OCTAVO. Costas. De conformidad con lo preceptuado por el Artículo 239 de la Ley de Enjuiciamiento Criminal "en los autos o sentencias que ponga término a la causa o a cualquiera de los incidentes deberá resolverse sobre el pago de las costas procesales".
Procede la declaración de oficio de las costas de la presente apelación al haberse estimado parcialmente el recurso de apelación.
Así, en ejercicio de la potestad jurisdiccional que me ha conferido la Constitución Española, y en nombre de Su Majestad El Rey,
Fallo
Que debemos estimar parcialmente el recurso de apelación interpuesto por la Procuradora Doña Gabriela Mirapeix Eckert, en la representación que ostenta de Doña Maite y de Doña Macarena, bajo la dirección técnica de la letrada Doña Carmen Sánchez Morán, frente a la sentencia número 91/2025 dictada en esta causa por la Sección Tercera de la Audiencia Provincial de Cantabria con fecha 3 de marzo de 2025, que se revoca en el único sentido imponer a Doña Macarena por el delito de frustración de la ejecución de los artículos 257.1.2º y 257.3, párrafo segundo, en relación con el artículo 257.4 y artículo 250.1.5º del Código Penal, las penas de tres años y siete meses de prisión y multa de diecinueve meses con cuota diaria de diez euros. Se mantienen el resto de los pronunciamientos de la resolución recurrida y se declaran de oficio las costas de la presente apelación.

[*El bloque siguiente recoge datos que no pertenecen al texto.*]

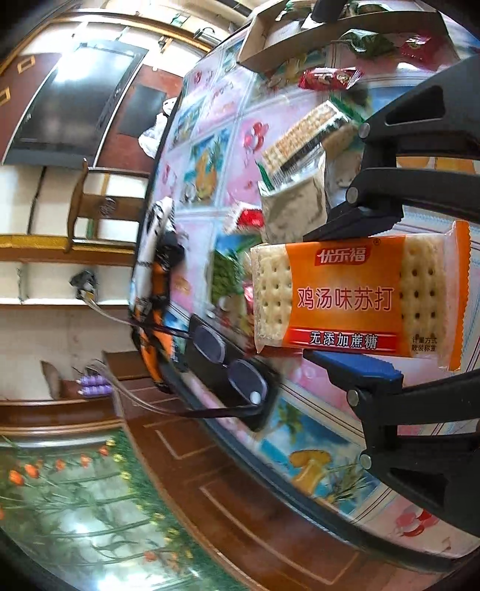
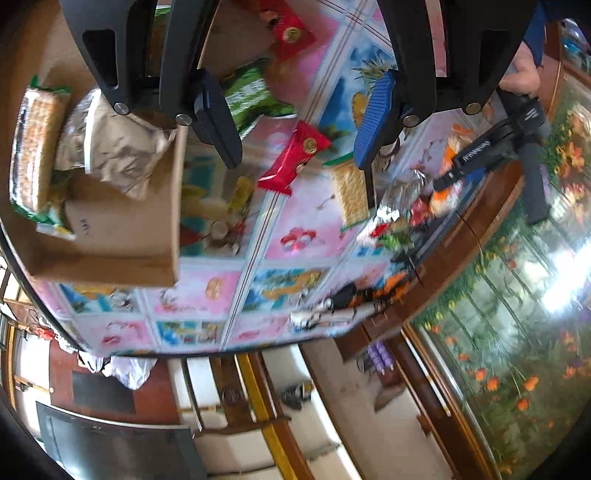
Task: Organize snacks
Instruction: 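Grasp an orange cracker pack with the left gripper while the right reaches for a red candy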
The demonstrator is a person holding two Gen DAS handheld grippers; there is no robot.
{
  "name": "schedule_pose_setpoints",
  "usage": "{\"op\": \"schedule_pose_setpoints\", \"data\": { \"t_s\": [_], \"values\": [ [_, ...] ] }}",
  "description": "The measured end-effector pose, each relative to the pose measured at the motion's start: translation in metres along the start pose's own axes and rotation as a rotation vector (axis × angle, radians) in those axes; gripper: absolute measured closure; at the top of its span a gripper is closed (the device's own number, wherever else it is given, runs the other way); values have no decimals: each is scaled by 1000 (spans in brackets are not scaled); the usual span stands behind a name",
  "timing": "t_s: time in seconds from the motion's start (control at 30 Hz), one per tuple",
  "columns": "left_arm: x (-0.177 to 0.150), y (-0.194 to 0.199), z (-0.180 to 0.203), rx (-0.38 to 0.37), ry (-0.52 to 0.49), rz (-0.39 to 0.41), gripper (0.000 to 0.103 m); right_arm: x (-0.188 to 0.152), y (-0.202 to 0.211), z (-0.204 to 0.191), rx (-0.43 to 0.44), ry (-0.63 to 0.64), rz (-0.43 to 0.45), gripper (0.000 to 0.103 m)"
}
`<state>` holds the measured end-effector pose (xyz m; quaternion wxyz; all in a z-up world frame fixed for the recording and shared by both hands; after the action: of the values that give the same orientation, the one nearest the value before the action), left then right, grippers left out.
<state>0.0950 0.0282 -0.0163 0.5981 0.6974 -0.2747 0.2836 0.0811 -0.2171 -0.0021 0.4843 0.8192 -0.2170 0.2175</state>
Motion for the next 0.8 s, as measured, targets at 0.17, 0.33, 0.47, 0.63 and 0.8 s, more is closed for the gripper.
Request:
{"op": "schedule_pose_setpoints", "data": {
  "t_s": [0.17,0.33,0.47,0.63,0.8],
  "values": [
    [5,8,6,-11,-18,38,51,-7,-36,-8,-117,-10,-98,48],
    [6,9,12,-21,-38,45,51,-4,-60,2,-198,-46,-138,54],
    [7,10,16,-35,-48,54,51,-5,-74,5,-233,-44,-159,71],
    [7,12,18,-58,-48,58,51,-9,-72,3,-209,-29,-138,82],
    [9,17,29,-110,-53,79,51,-7,-40,-12,-96,-2,-23,84]
  ]
}}
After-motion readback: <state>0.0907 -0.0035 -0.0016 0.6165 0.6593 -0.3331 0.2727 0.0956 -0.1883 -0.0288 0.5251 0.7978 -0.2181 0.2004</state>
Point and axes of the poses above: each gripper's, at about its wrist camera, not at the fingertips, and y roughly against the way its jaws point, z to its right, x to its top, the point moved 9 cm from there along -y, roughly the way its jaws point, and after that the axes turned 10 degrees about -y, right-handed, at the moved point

Conforme a lo dispuesto por el artículo 236 quinquies de la Ley Orgánica del Poder Judicial redactado por el apartado ocho de la disposición final tercera de la L.O 7/2021 de 26 de mayo de protección de datos personales tratados para fines de prevención, detección, investigación y enjuiciamiento de infracciones penales y de ejecución de sanciones penales: a) Los datos personales que las partes conocen a través del proceso deberán ser tratados por éstas de conformidad con la normativa general de protección de datos. Esta obligación también incumbe a los profesionales que representan y asisten a las partes, así como a cualquier otro que intervenga en el procedimiento, b) Las Oficinas de Comunicación establecidas por dicha Ley, en el ejercicio de sus funciones de comunicación institucional, deberán velar por el respeto del derecho fundamental a la protección de datos personales de aquellos que hubieran intervenido en el procedimiento de que se trate.
Contra la presente sentencia cabe interponer recurso de casación por infracción de ley y por quebrantamiento de forma ante la Sala segunda del Tribunal Supremo en la forma y plazos previstos por los artículos 847 y siguientes de la Ley de Enjuiciamiento Criminal.
Así por esta nuestra Sentencia, lo pronunciamos, mandamos y firmamos.